A Matter of Life from Death
For as long as I can remember, everyone described my physical appearance as decidedly plain - painfully so. And unfortunately, I was never given opportunity to discover or develop any hidden talents. In fact, as one of those small and oh-so-ordinary, unassuming types, I was hardly noticeable in the everyday scheme of things. Still, it was hard to accept each day’s disappointment founded in some sort of endless dormancy. My life seemed worthless. I was going nowhere fast.
What was the object of my continual waiting? I didn’t know, but surely God wouldn’t have called me into existence for nothing. He must have given me some sort of excellent quality or ability, I reasoned - some way to bear His likeness and serve Him uniquely. I intuitively knew this was the case, for I trusted my Maker and realized He’d instilled in me a creative passion for expression in the area of growth and internal development. I longed for that passion to become a reality somehow, but also knew I must be patient. My day would come in God’s own time.

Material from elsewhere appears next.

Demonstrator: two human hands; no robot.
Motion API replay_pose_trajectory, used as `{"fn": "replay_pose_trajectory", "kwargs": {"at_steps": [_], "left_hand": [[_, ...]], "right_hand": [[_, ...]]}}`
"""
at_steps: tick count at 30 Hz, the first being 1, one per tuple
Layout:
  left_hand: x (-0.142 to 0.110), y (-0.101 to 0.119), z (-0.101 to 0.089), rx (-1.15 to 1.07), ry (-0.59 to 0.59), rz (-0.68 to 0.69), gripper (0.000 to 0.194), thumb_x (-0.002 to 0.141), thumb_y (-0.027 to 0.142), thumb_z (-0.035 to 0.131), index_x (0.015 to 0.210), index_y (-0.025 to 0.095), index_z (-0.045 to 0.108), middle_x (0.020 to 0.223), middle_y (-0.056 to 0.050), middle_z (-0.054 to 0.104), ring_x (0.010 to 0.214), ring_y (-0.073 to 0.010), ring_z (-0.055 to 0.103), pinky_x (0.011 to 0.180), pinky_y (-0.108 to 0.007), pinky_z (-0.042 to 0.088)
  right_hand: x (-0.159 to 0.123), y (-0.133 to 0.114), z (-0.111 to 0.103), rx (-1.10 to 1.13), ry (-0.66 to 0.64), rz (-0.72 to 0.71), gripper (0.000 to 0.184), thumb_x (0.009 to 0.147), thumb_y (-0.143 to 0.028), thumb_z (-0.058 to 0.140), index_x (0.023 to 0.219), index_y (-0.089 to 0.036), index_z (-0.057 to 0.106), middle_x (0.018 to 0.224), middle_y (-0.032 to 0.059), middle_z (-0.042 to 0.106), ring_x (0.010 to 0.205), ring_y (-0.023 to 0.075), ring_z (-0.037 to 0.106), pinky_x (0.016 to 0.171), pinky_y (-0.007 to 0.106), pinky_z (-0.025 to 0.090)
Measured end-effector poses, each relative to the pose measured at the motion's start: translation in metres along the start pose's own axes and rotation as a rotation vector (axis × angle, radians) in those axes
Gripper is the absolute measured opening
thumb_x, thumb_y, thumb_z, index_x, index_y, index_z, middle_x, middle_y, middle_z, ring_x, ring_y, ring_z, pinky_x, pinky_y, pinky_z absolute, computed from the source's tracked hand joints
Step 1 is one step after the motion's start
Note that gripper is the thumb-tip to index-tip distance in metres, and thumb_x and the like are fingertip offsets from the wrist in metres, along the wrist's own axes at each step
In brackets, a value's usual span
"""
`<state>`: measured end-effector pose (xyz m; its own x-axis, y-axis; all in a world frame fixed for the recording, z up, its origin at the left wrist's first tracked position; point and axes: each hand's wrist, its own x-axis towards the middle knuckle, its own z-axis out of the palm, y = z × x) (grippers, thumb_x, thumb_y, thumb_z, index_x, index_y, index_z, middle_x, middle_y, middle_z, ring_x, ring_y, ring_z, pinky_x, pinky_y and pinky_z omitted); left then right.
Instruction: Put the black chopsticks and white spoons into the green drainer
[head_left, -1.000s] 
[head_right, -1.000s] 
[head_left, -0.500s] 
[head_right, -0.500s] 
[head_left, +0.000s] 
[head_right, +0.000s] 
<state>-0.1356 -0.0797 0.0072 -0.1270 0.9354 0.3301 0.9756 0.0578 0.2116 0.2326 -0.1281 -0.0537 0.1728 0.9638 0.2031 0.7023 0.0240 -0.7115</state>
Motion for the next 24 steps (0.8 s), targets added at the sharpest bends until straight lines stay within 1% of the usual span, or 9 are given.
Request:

Even so, realities were hard. Family life was non-existent. I got pushed and shoved around in social circles, and often ended up feeling bruised and scarred. My peers and colleagues could care less about me, and those in authority only rubbed my nose in the dirt. It seemed I never had a chance to become anything more than what I was: a lowly, overlooked nothing-and-nobody.
Eventually I felt so very isolated, as if living out the excruciating loneliness of an Alcatraz-like form of solitary confinement. What had I done to deserve this? I was aware of nothing, no overt evil or maliciousness. Why was I shunned and even surrounded by such utter and obvious darkness? My questions found no voice, but remained muffled and unanswered.
The rainy season finally came to melt the snow and ice after a brutally cold winter, and with it a measure of anxiety’s chill lifted. As the sun shone and temperatures rose, I became encouraged. After all, spring was a hopeful time of year. Perhaps I might end this dysfunctional lifestyle once and for all, and seek a new beginning. But what could possibly happen - and when, and how? I felt stuck.
One day I sensed an odd stirring deep inside, as if something at my very core quickened. The feeling grew into a definite pressure that could only be the result of some sort of bizarre, inner heart-level swelling. I felt as if I might burst.
“Oh God! What is this? What are You doing?”
“It is time to die,” He replied, matter-of-factly.
Die? Now? “But … I haven’t even lived. Not really.”
“You will. For it is in dying that life begins.”
“What must I do, Lord?”
“To do what?”
“You must be willing to release everything you know and are and have; willing to die to yourself, and let Me make of you what I will. You must agree to allow Me to transform you; reshape you; redefine you from the inside-out; make you into a new creation entirely. Your only other option is rot and decay – and permanent death.”
Taken aback, I paused for a moment to let this reality sink in – but then replied with the only answer faith would allow. “I am willing! Have Your way with me, Lord!”
The internal swelling compounded almost hourly, and I ached until I thought I WOULD burst. I could hardly stand the excruciating pain, and thought perhaps a cancer or other growth of some kind had invaded me – one threatening to consume my flesh and determine my earthly fate. But no matter what, I had only one choice: to trust in God’s sovereignty and faithfulness.
Then one warm, spring afternoon, not-so-subtle changes suddenly manifested. My skin literally ruptured - split apart - and a gaping wound opened. With absolutely no warning, my identity ended forever in that moment. Death was truly upon me.
A tentative, slender, white root pushed out into the soil surrounding me. Not long after, a pale green stem shot upward, in search of sunlight. I – a humble seed – lay destroyed, my shell rent in two. But I had given birth to new life from within: a plant that would grow and bear flowers, fruit, and many more seeds to the glory of my Creator, God the Father Almighty.